WORK INSTRUCTIONS: Exact copies of the lines below, from the one with "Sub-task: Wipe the" up to and including the one with "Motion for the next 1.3", are what this calls for; leave out pictures.

Entries taken from a collection:
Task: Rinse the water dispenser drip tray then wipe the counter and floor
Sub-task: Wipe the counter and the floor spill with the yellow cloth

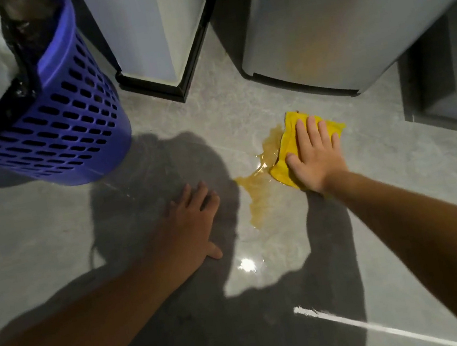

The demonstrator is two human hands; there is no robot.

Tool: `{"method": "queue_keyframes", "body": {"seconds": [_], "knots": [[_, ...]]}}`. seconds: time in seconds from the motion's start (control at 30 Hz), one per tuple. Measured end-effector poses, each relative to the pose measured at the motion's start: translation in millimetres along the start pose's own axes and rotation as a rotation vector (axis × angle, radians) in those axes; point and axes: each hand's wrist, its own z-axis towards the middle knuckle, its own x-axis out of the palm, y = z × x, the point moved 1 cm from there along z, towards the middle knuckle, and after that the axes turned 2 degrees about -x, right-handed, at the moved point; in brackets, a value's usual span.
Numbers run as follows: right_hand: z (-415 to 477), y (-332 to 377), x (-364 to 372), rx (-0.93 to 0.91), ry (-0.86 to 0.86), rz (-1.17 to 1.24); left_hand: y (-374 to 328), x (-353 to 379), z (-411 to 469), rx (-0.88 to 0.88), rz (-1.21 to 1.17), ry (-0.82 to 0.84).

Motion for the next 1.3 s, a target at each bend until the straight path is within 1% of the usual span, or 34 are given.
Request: {"method": "queue_keyframes", "body": {"seconds": [0.13, 0.2, 0.23, 0.3, 0.37, 0.43, 0.53, 0.6, 0.67, 0.73, 0.8, 0.9, 0.97, 1.03, 1.07, 1.1, 1.17, 1.2, 1.23, 1.27, 1.3], "knots": [[25.2, -15.6, -21.2, -0.427, 0.051, -0.332, -2.8, -2.4, 1.7, -0.008, 0.019, 0.014], [25.5, -11.6, -21.0, -0.601, 0.082, -0.428, -3.8, -4.3, 0.7, -0.010, 0.020, 0.021], [21.9, -8.9, -17.9, -0.655, 0.100, -0.428, -4.0, -5.1, 0.5, -0.009, 0.022, 0.019], [6.3, -6.2, -8.2, -0.684, 0.115, -0.385, -4.0, -6.2, 0.2, -0.009, 0.016, 0.024], [-18.9, -7.7, 3.8, -0.657, 0.086, -0.345, -3.8, -7.6, -0.8, -0.014, -0.003, 0.034], [-51.3, -7.0, 17.8, -0.588, 0.050, -0.281, -3.0, -8.3, -1.1, -0.003, -0.024, 0.032], [-101.1, 4.1, 41.5, -0.399, 0.006, -0.146, 0.7, -7.0, -3.2, -0.003, -0.066, 0.004], [-127.9, 18.4, 56.5, -0.273, -0.006, -0.102, 4.2, -7.3, -7.4, 0.005, -0.091, -0.010], [-143.3, 35.5, 67.6, -0.165, -0.038, -0.068, 12.2, -7.7, -14.9, -0.010, -0.093, -0.060], [-146.9, 53.7, 73.8, -0.056, -0.073, -0.025, 27.6, -8.1, -26.5, -0.076, -0.078, -0.117], [-141.3, 75.9, 76.4, 0.055, -0.081, 0.017, 48.5, -7.0, -41.2, -0.155, -0.084, -0.131], [-125.1, 112.1, 74.3, 0.222, -0.067, 0.129, 67.6, -9.1, -60.9, -0.188, -0.088, -0.115], [-111.9, 130.9, 65.7, 0.293, -0.038, 0.226, 62.8, -10.8, -67.5, -0.179, -0.134, -0.177], [-104.6, 136.6, 55.5, 0.313, 0.016, 0.314, 45.4, -11.3, -69.0, -0.111, -0.226, -0.259], [-104.2, 132.6, 49.9, 0.295, 0.028, 0.343, 32.2, -10.8, -67.6, -0.048, -0.270, -0.293], [-106.0, 124.5, 42.4, 0.253, 0.019, 0.389, 16.6, -9.5, -65.3, 0.032, -0.300, -0.316], [-117.5, 97.7, 24.1, 0.132, -0.072, 0.523, -16.6, -3.6, -56.9, 0.203, -0.334, -0.322], [-127.8, 79.9, 16.1, 0.093, -0.111, 0.546, -31.4, 0.6, -51.8, 0.246, -0.363, -0.275], [-139.2, 60.2, 10.2, 0.079, -0.120, 0.515, -42.5, 4.3, -45.7, 0.237, -0.400, -0.189], [-151.2, 39.5, 6.7, 0.091, -0.092, 0.449, -49.2, 6.4, -39.0, 0.183, -0.439, -0.095], [-163.4, 19.0, 6.4, 0.124, -0.021, 0.375, -52.1, 7.0, -31.0, 0.109, -0.470, -0.044]]}}
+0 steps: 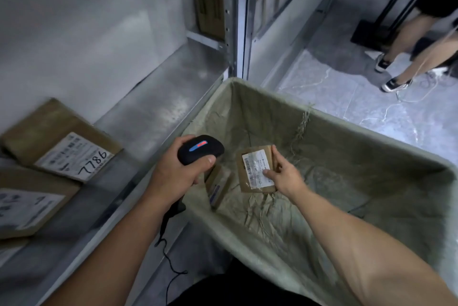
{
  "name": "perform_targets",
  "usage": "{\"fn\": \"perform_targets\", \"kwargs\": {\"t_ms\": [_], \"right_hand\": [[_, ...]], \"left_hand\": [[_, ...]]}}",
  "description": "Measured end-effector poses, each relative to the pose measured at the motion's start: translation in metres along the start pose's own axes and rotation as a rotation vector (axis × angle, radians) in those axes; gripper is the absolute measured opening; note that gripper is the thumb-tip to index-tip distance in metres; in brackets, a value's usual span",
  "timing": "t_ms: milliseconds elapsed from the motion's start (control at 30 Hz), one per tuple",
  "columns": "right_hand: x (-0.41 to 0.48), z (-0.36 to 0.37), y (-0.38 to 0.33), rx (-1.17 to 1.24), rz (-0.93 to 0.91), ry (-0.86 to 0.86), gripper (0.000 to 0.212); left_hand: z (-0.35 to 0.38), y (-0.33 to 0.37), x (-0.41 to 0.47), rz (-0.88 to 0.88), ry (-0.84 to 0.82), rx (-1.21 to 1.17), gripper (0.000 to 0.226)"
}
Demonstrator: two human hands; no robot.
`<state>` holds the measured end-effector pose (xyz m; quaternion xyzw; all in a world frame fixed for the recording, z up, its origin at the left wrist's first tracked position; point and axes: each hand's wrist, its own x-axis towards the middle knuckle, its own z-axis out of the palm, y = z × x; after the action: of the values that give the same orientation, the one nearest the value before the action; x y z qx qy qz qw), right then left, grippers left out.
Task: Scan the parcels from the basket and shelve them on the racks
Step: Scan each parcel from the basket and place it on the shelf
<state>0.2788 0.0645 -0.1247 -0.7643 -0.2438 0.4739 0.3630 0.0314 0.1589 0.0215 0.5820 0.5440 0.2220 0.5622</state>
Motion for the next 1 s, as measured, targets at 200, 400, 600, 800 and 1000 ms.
{"fn": "perform_targets", "kwargs": {"t_ms": [200, 400, 600, 800, 1000], "right_hand": [[0.0, -0.003, -0.064, -0.272, -0.174, -0.045, 0.085], [-0.022, 0.006, -0.117, -0.387, -0.3, -0.109, 0.084], [-0.048, 0.012, -0.151, -0.508, -0.389, -0.097, 0.085], [-0.079, 0.018, -0.156, -0.504, -0.412, -0.076, 0.086], [-0.097, 0.023, -0.148, -0.416, -0.433, -0.066, 0.089]], "left_hand": [[-0.026, 0.004, -0.016, 0.115, 0.025, 0.086, 0.071], [-0.053, 0.001, -0.045, 0.272, -0.03, 0.257, 0.063], [-0.078, -0.002, -0.077, 0.38, -0.04, 0.382, 0.063], [-0.095, -0.01, -0.108, 0.43, -0.045, 0.394, 0.065], [-0.106, -0.019, -0.129, 0.449, -0.05, 0.396, 0.067]]}}
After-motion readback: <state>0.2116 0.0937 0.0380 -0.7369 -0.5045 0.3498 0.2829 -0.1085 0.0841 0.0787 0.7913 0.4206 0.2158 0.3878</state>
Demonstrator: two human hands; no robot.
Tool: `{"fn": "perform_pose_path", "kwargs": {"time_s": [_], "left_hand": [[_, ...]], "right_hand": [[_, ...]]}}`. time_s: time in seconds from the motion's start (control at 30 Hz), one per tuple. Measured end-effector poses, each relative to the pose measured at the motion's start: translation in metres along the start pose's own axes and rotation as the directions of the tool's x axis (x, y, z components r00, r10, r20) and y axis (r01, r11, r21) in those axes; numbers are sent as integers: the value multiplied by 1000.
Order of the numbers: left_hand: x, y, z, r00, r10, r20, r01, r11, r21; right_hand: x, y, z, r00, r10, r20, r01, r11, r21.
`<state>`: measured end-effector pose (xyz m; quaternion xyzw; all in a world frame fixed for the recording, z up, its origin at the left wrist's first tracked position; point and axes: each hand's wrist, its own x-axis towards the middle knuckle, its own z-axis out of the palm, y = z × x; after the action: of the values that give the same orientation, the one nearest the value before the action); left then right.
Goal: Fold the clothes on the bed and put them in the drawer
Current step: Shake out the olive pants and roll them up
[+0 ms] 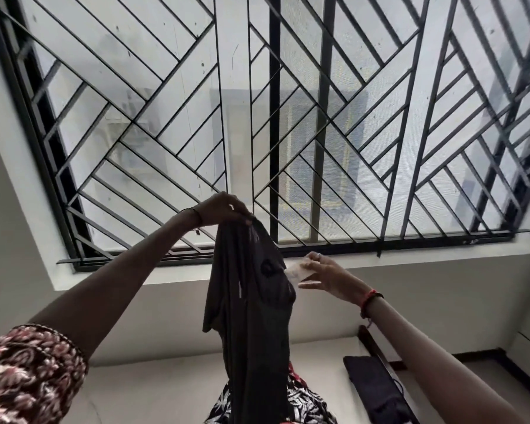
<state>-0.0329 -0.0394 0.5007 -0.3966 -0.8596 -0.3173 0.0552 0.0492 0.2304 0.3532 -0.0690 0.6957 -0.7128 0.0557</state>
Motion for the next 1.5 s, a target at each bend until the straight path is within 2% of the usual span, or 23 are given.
{"fn": "perform_pose_path", "kwargs": {"time_s": [0.07,0.13,0.23,0.3,0.4,0.53,0.67,0.8,0.97,1.07,1.13,1.23,1.3,1.33,1.37,1.5], "left_hand": [[-2,-6,-4,999,14,-48,-15,1000,-20],[-1,-7,-7,996,48,-80,-53,997,-60],[5,0,-11,993,99,-58,-105,989,-109],[9,8,-14,990,136,-30,-139,981,-132],[15,14,-17,984,176,-11,-176,976,-131],[15,17,-19,986,168,2,-165,974,-154],[12,12,-21,991,135,-23,-137,985,-110],[5,-10,-28,993,92,-69,-97,992,-79],[3,-24,-28,990,40,-138,-47,998,-50],[9,-15,-27,989,37,-145,-40,999,-22],[15,-15,-27,989,45,-144,-44,999,13],[20,-14,-27,987,42,-156,-30,996,82],[22,-12,-28,982,40,-185,-20,994,111],[22,-11,-28,980,41,-193,-18,993,118],[22,-10,-29,979,45,-199,-20,991,129],[23,-11,-30,973,36,-227,-3,990,144]], "right_hand": [[-3,-7,-8,999,31,26,-30,999,-27],[-4,-7,-9,989,82,119,-70,992,-101],[-1,4,2,966,140,218,-95,975,-201],[5,13,13,981,122,149,-91,975,-204],[14,20,31,999,46,-28,-50,981,-190],[26,19,40,994,1,-111,-20,985,-174],[30,17,29,998,60,-2,-59,971,-230],[23,10,19,985,117,128,-90,976,-196],[18,3,28,979,121,167,-101,988,-119],[20,4,50,972,87,218,-50,984,-169],[25,5,66,984,51,170,-13,976,-217],[36,8,82,984,-157,-78,128,948,-290],[41,10,88,903,-327,-278,226,914,-338],[42,11,89,867,-376,-326,251,896,-366],[42,12,91,851,-404,-336,257,878,-403],[44,20,93,890,-406,-207,242,806,-541]]}}
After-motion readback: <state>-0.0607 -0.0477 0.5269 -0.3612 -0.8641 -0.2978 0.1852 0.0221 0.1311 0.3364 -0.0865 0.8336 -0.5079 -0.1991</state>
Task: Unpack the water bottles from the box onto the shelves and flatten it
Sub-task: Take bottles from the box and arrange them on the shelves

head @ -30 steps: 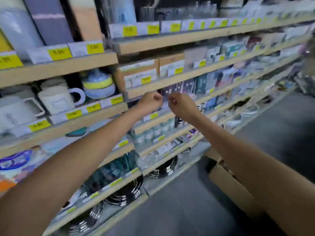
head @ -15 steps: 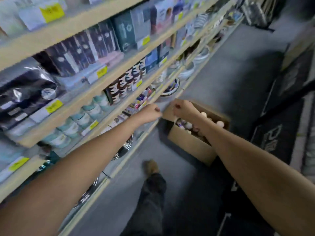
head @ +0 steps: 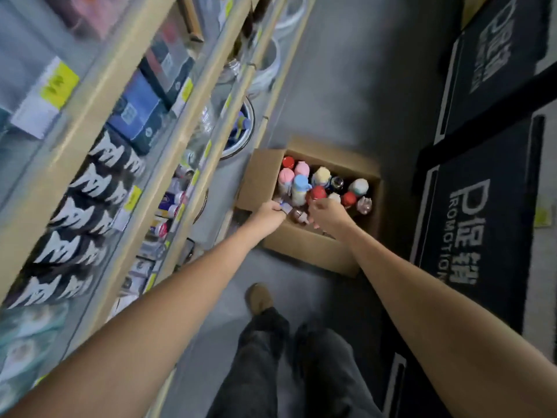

SOLUTION TO THIS EXERCISE:
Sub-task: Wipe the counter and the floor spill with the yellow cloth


The demonstrator is two human hands; there is no robot.

Tool: `{"method": "queue_keyframes", "body": {"seconds": [_], "knots": [[_, ...]]}}`. seconds: time in seconds from the motion's start (control at 30 Hz), one per tuple. Measured end-effector poses, each relative to the pose measured at the motion's start: translation in millimetres along the start pose's own axes and rotation as a rotation vector (axis × angle, radians) in those axes; point and axes: each hand's wrist, its own z-axis towards the middle knuckle, its own x-axis out of the palm, y = z × x, the point moved 1 cm from there along z, towards the middle knuckle, and after that the axes turned 2 degrees about -x, right-handed, at the moved point; in brackets, a value's usual span.
Numbers run as follows: right_hand: z (-415 to 477), y (-332 to 377), x (-364 to 372), rx (-0.93 to 0.91), ry (-0.86 to 0.86), rz (-1.17 to 1.24); left_hand: y (-374 to 328), x (-353 to 379), z (-411 to 469), rx (-0.88 to 0.88), rz (-1.21 to 1.17), ry (-0.82 to 0.84).

Motion for the next 1.3 s, a target at each bend until the straight path is within 1% of the usual span, or 34 are given.

No further output is expected here.